Metaphors and similes are fun!!! You can write one, too, and it doesn't have to be a cliche.

What are you trying to simile or metaphor about?

My roommate's fat ass
twenty five year old cat
that sits under my FARGIN
desk so I step on her
every five minutes

Next, make a list of related things/actions/adjectives/phrases/places/qualities/etc. How do they work? What do they do? Where do you go for them? What are things you say when you talk about them? Even slightly related topics will make for good symbolisms. The following example list is very short for the purpose of exhibition. Be aware that the more inclusive your lists are, the more material you will have to write from. We will call this the master list.

Cat, Desk, Carpet, Obese, Pet, Claws,
Eats things off floor, Fleas, Smells,
Hopefully it'll die soon, Fish,
Dog, Garfield, I step on her, Pisses,
Yellowy-white fur...

Think of these words as categories and make new lists from your master list. Remember to be vigilant and all inclusive. The most brilliant metaphors/similes are the obscure of reference.

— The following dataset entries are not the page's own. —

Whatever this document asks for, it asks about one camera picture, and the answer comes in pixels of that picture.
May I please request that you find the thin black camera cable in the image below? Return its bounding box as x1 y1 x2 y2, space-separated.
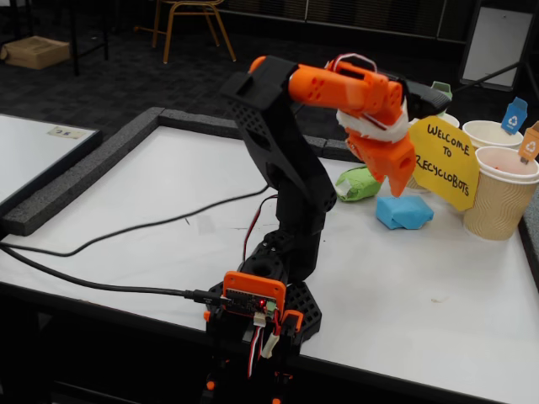
0 184 275 258

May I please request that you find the paper cup with green tag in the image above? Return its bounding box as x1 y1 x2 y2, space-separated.
403 109 461 194

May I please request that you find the black metal table leg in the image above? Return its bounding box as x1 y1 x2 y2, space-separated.
67 0 110 77

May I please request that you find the orange clamp bracket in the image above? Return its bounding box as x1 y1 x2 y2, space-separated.
280 310 305 338

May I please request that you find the long grey foam border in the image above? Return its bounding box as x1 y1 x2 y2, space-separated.
0 107 366 237

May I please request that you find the small paper sticker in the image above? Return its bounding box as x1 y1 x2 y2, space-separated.
46 125 88 140

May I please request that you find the green paper parcel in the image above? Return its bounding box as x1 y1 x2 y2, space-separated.
335 164 380 204

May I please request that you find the paper cup with blue tag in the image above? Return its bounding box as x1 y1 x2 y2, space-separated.
462 120 526 152

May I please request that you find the red black servo wire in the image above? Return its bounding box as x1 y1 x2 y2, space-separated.
242 194 279 264

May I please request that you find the short grey foam strip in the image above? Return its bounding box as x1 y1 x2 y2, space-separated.
518 210 539 291

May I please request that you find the black slanted stand bar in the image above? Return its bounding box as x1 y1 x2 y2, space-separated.
452 61 523 96

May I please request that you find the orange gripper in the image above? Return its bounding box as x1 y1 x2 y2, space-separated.
345 132 417 198

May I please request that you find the base wire bundle with connector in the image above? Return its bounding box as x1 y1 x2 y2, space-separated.
245 313 282 378

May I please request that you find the paper cup with orange tag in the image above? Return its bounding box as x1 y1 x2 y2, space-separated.
463 146 539 242

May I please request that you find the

Now ponder and link these bits in interesting and unusual ways. Watch out for cliche subjects like: Fire (or any other element), Money, Love, Plagiarism... Just ask yourself if the subjects related, are common and obvious. If they are, then chances lie that it is cliche. Avoid this at all costs, and then admit that it is fun to say things like:

CAUTION: Edit! Edit! Edit and don't get discouraged. You will probably write many non-flowy things like:

  • My roommate's cat is a garbage dog.
  • My roommate's cat is a baby with catfood breath that eats buttons, pisses mayo, and gets fur on my dark pants.
  • Dirty ivory catbox sleeper!!!

Have no fear. While these metaphors/similes are not well written, they are devoid of cliche. This ensures that they will remain infinitely more honorable than their overused counterparts.

If you can follow these easy steps, you can write better than my English teacher.